Na semana passada, o Globo Repórter retratou a Dinamarca, “o país da felicidade”.
O programa mostrou “as belezas e histórias de uma
terra onde as diferenças sociais são quase invisíveis”.
Fora tudo, a Globo não contou que um dos segredos do sucesso dos dinamarqueses é a regulação da mídia.
O Paulo Nogueira escreveu sobre o assunto em 2014:
A mídia britânica, nos últimos 60 anos, tem sido auto-regulada, como a brasileira. O escândalo do News of the World – que chocou a opinião pública depois que se soube que o tabloide de Murdoch invadira a caixa postal de uma garota de 13 anos sequestrada e morta – mostrou os limites da auto-regulação.
Para usar uma palavra, a auto-regulação fracassou miseravelmente na Inglaterra.
Os ingleses entraram em 2014 dando os toques finais num novo sistema de monitoramento da mídia. O ponto principal é que a auto-regulação será substituída por um modelo em que o órgão fiscalizador é independente das empresas jornalísticas. E também — vital — dos partidos políticos e do governo.
O Brasil, cedo ou tarde, e quanto mais cedo melhor, vai ter que enfrentar a mesma realidade: a falência da auto-regulação na mídia e, consequentemente, a necessidade de dar um passo adiante. O maior obstáculo reside nas grandes empresas de jornalismo, que por obtusidade ou má fé, ou uma mistura de ambas as coisas, rechaçam discussão preliminarmente sob o argumento, aspas, de que se trata de “censura” para a “imprensa livre”.
A não ser que consideremos a mídia acima da sociedade, o Brasil não poderá ficar acorrentado eternamente a uma auto-regulação que, como na Inglaterra, é nociva ao interesse público.
Não é certo que o interesse de milhões de brasileiros fique subordinado ao de quatro ou cinco famílias.
Há um modelo bom no qual se espelhar, e não estou falando da Lei de Meios da Argentina, que já nasce no seio de uma guerra entre o governo Kirchner e o Clarín. É melhor olhar para a Dinamarca do que para a Argentina. Os ingleses fizeram isso.
Sempre surge a Escandinávia, como o DCM tem afirmado exaustivamente, quando se trata de identificar ações de uma sociedade realmente avançada.
Os dinamarqueses encontraram uma forma de, preservada a liberdade de imprensa, controlar os excessos prejudiciais à sociedade como um todo.
O Brasil deveria estudar o caso aplicadamente.
Vigora, lá, uma “co-regulação”. Um comitê, presidido por um juiz da suprema corte, é formado por um grupo composto por 12 pessoas. Seis são designadas pela indústria da mídia, e seis pelo governo. (Nenhum destes seis últimos é funcionário do governo, mas pessoas que as autoridades entendem que dominam o assunto, contribuem para o debate e são independentes da indústria.)

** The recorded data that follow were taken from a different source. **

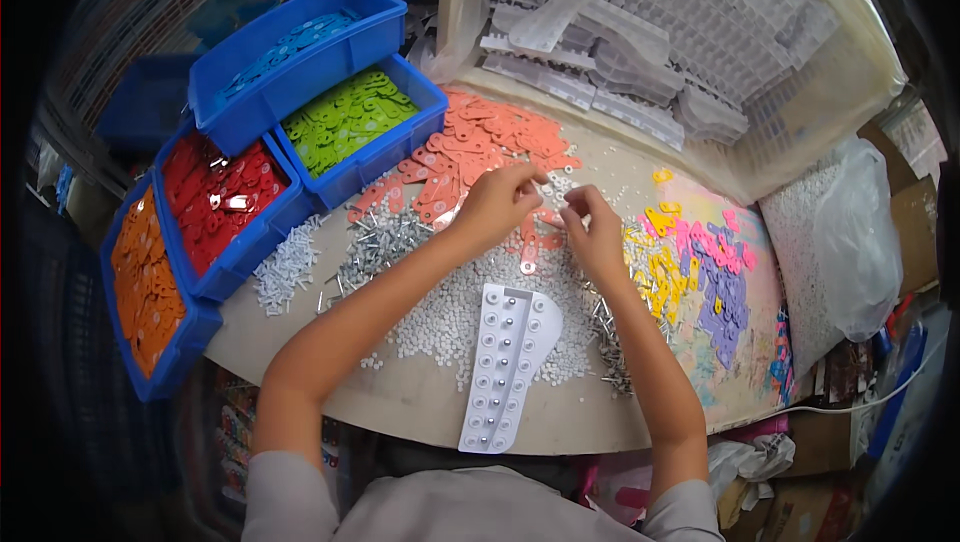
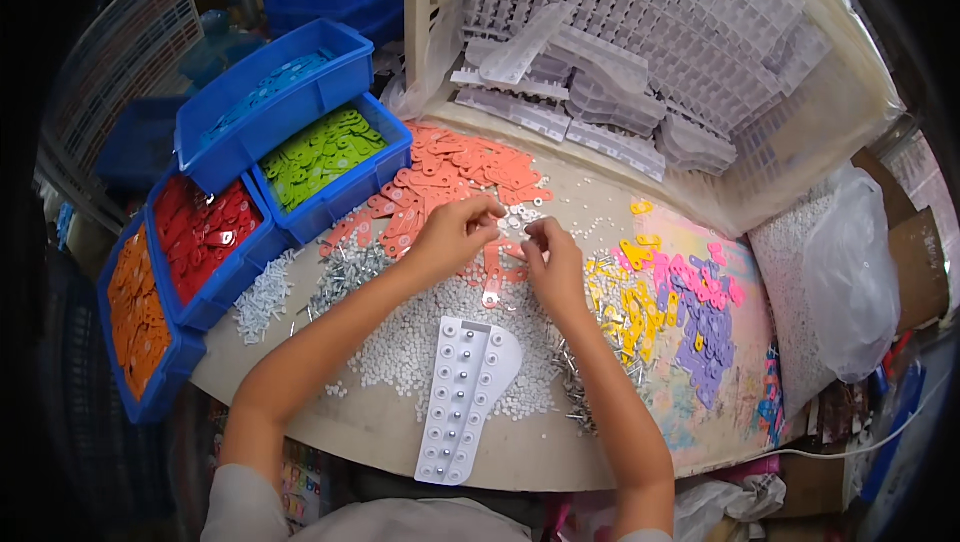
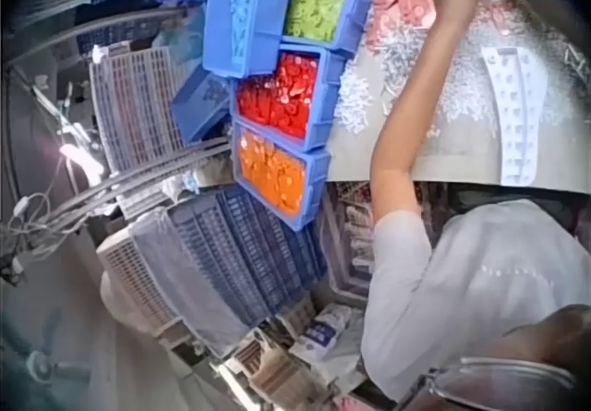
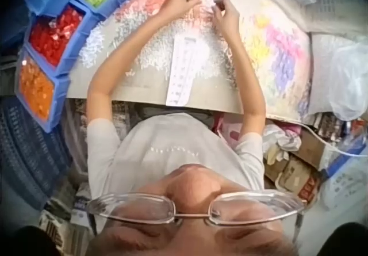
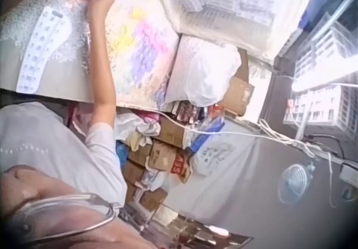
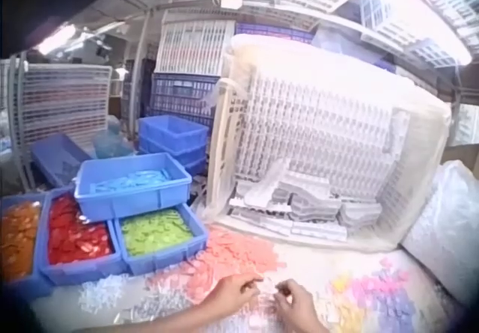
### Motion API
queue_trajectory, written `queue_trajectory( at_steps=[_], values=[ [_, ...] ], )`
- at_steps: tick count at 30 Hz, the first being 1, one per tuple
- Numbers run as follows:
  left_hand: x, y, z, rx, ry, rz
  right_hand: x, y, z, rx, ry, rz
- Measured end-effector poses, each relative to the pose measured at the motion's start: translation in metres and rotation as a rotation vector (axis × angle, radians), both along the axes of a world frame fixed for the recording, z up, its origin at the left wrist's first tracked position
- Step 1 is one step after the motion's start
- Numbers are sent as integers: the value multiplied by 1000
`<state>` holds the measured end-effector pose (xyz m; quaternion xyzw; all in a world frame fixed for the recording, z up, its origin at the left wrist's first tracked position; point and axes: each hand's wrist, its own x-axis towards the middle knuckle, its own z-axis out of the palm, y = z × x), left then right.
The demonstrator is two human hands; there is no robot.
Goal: Assembling a colorful plastic toy xylophone by placing colored bars onto a white base.
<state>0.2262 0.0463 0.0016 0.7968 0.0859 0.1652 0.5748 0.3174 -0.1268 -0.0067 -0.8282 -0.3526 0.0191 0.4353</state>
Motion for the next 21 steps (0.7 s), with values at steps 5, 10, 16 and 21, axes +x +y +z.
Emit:
queue_trajectory(
  at_steps=[5,10,16,21],
  values=[
    [-95,-19,10,177,-17,-152,-72,-55,35,-86,63,219],
    [-137,-34,-7,235,62,-223,-110,-72,27,-154,196,245],
    [-139,-42,-19,268,33,-97,-119,-68,12,-147,132,167],
    [-140,-48,-14,82,201,7,-123,-70,1,-157,52,129]
  ],
)
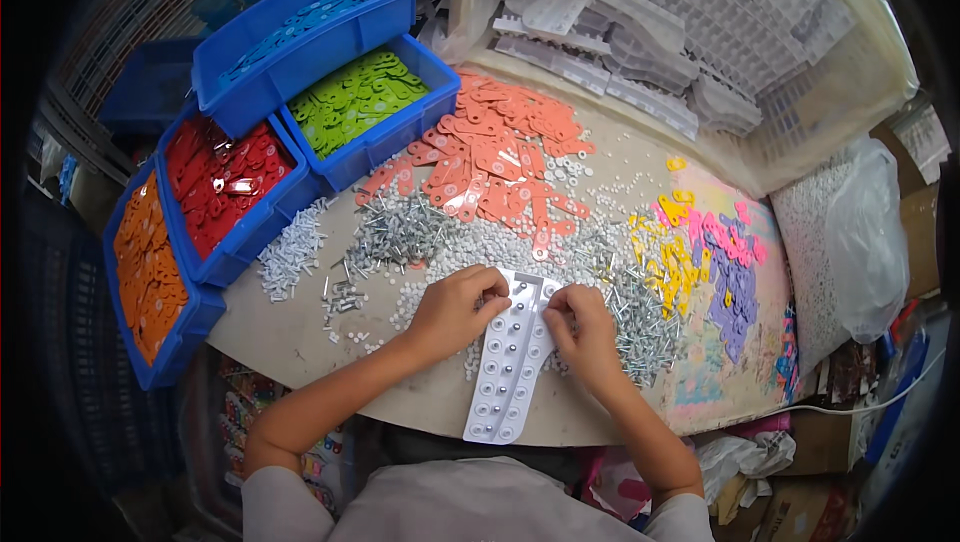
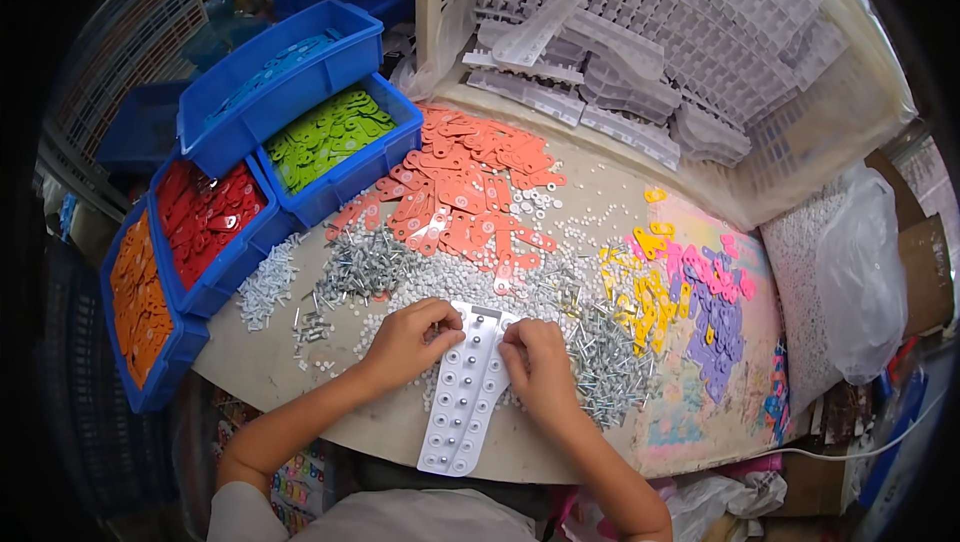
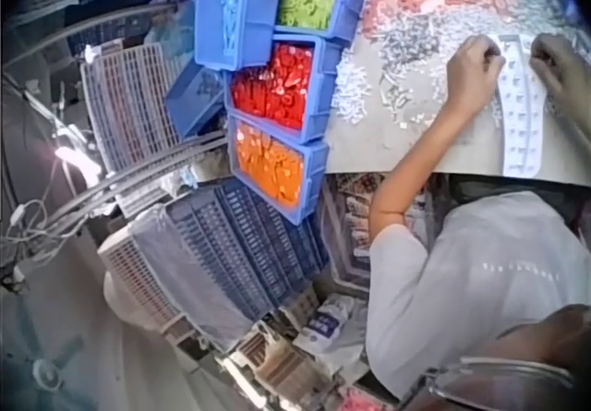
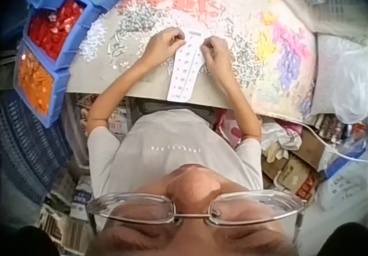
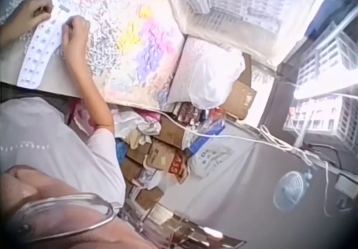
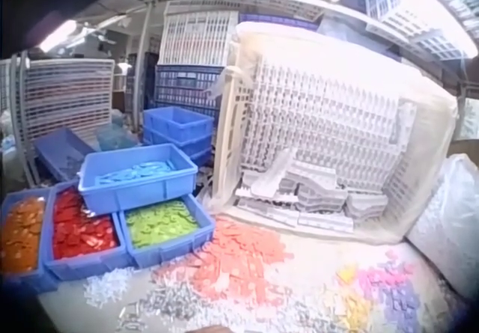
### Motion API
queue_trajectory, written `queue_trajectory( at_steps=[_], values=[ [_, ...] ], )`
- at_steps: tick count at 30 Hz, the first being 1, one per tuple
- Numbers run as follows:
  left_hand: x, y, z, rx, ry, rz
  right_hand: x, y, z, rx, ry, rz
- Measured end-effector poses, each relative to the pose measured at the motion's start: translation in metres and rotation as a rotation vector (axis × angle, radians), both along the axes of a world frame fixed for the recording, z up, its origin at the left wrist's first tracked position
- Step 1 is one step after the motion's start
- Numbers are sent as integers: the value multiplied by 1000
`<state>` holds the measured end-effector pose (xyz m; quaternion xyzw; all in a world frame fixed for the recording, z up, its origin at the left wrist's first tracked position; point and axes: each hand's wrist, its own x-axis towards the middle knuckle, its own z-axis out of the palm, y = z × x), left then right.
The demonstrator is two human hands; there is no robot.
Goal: Assembling a colorful plastic toy xylophone by placing colored bars onto a white base.
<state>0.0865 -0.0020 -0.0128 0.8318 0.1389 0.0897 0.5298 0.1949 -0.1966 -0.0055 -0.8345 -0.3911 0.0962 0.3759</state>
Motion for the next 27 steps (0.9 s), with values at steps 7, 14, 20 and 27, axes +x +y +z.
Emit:
queue_trajectory(
  at_steps=[7,14,20,27],
  values=[
    [0,5,-12,620,-377,-75,-11,3,-10,60,-355,41],
    [99,42,1,441,-418,47,-7,1,-5,28,-322,55],
    [189,64,-35,541,-293,30,-1,2,4,46,-254,121],
    [204,62,-46,529,-182,-17,58,25,15,109,-224,-105]
  ],
)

O comitê tem um orçamento anual de cerca de 700 mil reais, bancados pelos jornais. Estes se comprometem a acatar as decisões.
Em 2012, foram encaminhadas ao conselho 157 queixas. Quarenta e duas foram consideradas legítimas. Os jornais que cometeram infrações publicaram, como sempre ocorre, o parecer do comitê na íntegra.
Retificações por erros cometidos, na Dinamarca, têm que ser visíveis. Devem estar na primeira página, com destaque. Recentemente, por exemplo, uma enfermeira foi erradamente citada como cúmplice num esquema de pedofilia. A correção veio na primeira página de quem cometeu o erro.
O conselho não estipula indenizações. Isso fica a cargo da justiça comum.
O Brasil, como a Inglaterra está fazendo, poderia olhar para o exemplo dinamarquês de “co-regulação” da mídia. Deveria. É muito mais avançado do que o que existe no Brasil – como, aliás, quase tudo que diga respeito ao modo de operação da sociedade escandinava.
O sistema dinamarquês não coíbe a livre imprensa — e sim a aperfeiçoa. E o Brasil precisa de uma mídia melhor do que a que temos, muito mais apegada a seus próprios interesses do que aos do país.